[coldfire-gnu-discuss] trapf opcode
David Brown
david at westcontrol.com
Wed Nov 15 15:41:45 UTC 2006
Nathan Sidwell wrote:
> Paul McConkey wrote:
>
>> So the assembler supports trapf, which is fine, but are you likely to
>> support the CF syntax below in future? If so, will you deprecate or
>> remove the support for trapf?
>>
>> CFPRM rev.3 p 4-83
>>
>> Assembler syntax: TPF PC + 2 -> PC
>> TPF.W PC + 4 -> PC
>> TPF.L PC + 6 -> PC
>
> oh joy. trapf is the cpu32 instruction name, coldfire appears to have
> selected a different name for the same encoding.
>
> We won't remove trapf, but will probably accept 'tpf' as an alternative.
>
> nathan
>
The TRAPcc instruction in the cpu32 was a bit more general, and could
trap to vector 7 on a given condition code (the same as for branches).

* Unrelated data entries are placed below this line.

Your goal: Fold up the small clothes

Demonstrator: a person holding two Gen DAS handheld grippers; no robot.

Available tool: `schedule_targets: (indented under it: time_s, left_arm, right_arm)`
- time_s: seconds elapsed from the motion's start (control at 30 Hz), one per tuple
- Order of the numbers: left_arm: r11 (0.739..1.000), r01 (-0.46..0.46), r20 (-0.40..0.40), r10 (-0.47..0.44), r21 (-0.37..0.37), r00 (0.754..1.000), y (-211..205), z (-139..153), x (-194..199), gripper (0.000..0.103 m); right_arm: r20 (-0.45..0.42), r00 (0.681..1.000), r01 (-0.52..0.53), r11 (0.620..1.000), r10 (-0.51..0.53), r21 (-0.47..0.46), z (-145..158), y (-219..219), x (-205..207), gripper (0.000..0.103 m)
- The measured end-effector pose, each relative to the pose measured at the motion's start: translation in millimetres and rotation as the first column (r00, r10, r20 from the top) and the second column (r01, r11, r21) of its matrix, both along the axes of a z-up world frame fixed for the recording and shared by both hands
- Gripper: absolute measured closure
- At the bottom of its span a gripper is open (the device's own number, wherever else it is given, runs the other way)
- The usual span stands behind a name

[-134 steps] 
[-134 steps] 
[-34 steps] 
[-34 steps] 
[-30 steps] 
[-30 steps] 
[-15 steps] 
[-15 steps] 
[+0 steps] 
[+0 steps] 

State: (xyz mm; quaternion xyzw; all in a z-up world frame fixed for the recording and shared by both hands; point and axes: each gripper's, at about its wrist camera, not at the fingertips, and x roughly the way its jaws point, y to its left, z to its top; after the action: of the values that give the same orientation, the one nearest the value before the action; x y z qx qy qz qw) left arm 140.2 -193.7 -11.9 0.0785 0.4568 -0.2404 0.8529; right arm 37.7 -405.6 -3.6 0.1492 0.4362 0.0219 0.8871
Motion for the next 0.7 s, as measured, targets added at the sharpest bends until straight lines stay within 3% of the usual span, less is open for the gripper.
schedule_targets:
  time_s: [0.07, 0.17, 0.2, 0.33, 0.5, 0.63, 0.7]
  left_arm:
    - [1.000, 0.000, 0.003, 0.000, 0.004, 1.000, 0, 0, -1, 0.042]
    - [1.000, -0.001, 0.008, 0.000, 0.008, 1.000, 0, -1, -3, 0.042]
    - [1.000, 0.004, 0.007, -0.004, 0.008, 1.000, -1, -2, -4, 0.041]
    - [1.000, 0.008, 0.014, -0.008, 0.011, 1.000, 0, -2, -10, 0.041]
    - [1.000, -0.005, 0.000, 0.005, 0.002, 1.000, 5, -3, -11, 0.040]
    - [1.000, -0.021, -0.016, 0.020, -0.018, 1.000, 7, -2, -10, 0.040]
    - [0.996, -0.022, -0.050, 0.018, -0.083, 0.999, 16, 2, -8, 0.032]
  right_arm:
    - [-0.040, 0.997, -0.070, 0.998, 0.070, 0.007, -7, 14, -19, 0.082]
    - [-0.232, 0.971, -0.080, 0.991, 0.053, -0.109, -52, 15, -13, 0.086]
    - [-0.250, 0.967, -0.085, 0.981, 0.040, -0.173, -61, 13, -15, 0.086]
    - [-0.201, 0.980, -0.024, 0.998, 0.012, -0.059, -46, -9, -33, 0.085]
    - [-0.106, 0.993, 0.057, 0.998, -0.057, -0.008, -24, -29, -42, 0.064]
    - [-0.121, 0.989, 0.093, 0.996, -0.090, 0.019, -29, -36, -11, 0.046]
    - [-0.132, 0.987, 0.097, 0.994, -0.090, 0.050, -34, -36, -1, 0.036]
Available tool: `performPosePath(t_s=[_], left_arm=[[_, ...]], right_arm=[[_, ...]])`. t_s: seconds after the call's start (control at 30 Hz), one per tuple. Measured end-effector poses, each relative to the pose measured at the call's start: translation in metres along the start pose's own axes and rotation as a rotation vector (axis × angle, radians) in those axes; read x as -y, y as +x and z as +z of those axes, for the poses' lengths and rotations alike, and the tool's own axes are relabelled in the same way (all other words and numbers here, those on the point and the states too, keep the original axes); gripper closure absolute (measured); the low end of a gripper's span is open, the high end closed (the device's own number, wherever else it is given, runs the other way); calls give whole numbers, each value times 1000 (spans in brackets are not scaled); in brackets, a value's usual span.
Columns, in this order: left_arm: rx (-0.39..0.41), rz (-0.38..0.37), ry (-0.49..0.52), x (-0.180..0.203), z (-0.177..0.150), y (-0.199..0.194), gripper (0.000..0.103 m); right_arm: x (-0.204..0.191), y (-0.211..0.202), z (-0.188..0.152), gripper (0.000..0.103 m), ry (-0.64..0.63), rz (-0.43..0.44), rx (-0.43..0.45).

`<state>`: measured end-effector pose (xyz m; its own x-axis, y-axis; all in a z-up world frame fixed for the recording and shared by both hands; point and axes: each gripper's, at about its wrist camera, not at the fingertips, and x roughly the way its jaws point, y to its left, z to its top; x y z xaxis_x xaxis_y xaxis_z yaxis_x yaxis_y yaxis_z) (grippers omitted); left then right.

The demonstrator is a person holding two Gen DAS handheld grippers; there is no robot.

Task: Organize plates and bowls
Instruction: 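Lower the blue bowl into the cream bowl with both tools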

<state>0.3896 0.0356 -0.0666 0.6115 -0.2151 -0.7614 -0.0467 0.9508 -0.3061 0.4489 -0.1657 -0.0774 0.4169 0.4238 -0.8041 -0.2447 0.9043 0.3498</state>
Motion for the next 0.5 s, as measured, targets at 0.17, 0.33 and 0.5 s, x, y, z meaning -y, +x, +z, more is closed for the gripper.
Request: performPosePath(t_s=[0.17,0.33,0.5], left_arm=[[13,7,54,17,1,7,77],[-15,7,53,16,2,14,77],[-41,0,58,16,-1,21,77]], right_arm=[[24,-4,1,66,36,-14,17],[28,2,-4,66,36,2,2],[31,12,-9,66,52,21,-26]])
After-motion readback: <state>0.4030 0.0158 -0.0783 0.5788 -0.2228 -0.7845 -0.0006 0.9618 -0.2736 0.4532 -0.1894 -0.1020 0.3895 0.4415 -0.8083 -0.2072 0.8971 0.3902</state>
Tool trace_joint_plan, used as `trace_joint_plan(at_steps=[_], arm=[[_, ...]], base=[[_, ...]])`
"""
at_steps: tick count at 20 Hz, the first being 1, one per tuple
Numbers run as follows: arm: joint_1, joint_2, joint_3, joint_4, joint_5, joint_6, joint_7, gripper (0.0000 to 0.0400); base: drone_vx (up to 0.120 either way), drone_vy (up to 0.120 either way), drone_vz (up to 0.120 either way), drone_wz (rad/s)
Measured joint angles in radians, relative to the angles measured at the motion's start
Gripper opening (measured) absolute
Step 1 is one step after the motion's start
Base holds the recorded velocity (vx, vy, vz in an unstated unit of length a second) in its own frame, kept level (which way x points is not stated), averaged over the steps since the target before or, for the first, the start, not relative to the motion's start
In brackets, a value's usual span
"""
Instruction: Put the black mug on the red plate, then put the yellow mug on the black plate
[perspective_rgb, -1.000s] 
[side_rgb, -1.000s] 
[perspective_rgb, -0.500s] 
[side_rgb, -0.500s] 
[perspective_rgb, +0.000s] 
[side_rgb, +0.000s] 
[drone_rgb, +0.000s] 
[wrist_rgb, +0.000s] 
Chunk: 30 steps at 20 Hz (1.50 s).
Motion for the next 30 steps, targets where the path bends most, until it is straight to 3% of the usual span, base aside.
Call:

The Coldfire does not really implement these instructions (vector 7 is
"reserved"). However, TRAPF, which never actually traps, is still there
as it is useful as a sort of "skip next instruction" instruction. I
guess they renamed it to stop people expecting TRAPZ and all the other
TRAPcc instructions.
The ColdFire manual gives an idea of how the TPF.W and TPF.L
instructions can be as "bra.b +2" and "bra.b +4" alternatives, taking 1
clock cycle instead of 2. This could perhaps be implemented as a
peephole optimisation after initial code generation. Of course, it
would work better if gcc generated better code for something like:
extern unsigned long int a, b, z;
void test(void) {
if (a == b) {
z = 3;
} else {
z = 1;
};
}
Today it generates:
37 test:
38 0000 4E56 0000 link.w %fp,#0
39 0004 2039 0000 move.l b,%d0 | b,
39 0000
40 000a B0B9 0000 cmp.l a.l,%d0 | a,
40 0000
41 0010 670A jbeq .L7 |
42 0012 7001 moveq #1,%d0 |,
43 0014 23C0 0000 move.l %d0,z |, z
43 0000
44 001a 6008 jbra .L5 |
45 .L7:
46 001c 7003 moveq #3,%d0 |,
47 001e 23C0 0000 move.l %d0,z |, z
47 0000
48 .L5:
49 0024 4E5E unlk %fp
50 0026 4E75 rts
If that were optimised to shorter code with the duplicate "move.l %d, z"
moved to after .L5:
test:
link.w %fp, #0
move.l b, %d0
cmp.l a.l, %d0
jbeq .L7
moveq #1, %d0
jbra .L5
.L7:
moveq #3, %d0
.L5:
move.l %d0, z
unlk %fp
rts
Then the TPF.W instruction could be used instead of the jbra
instruction, saving a clock cycle. On the more advanced Coldfire cores
with more pipelining, the TPF instruction may save even more than a branch.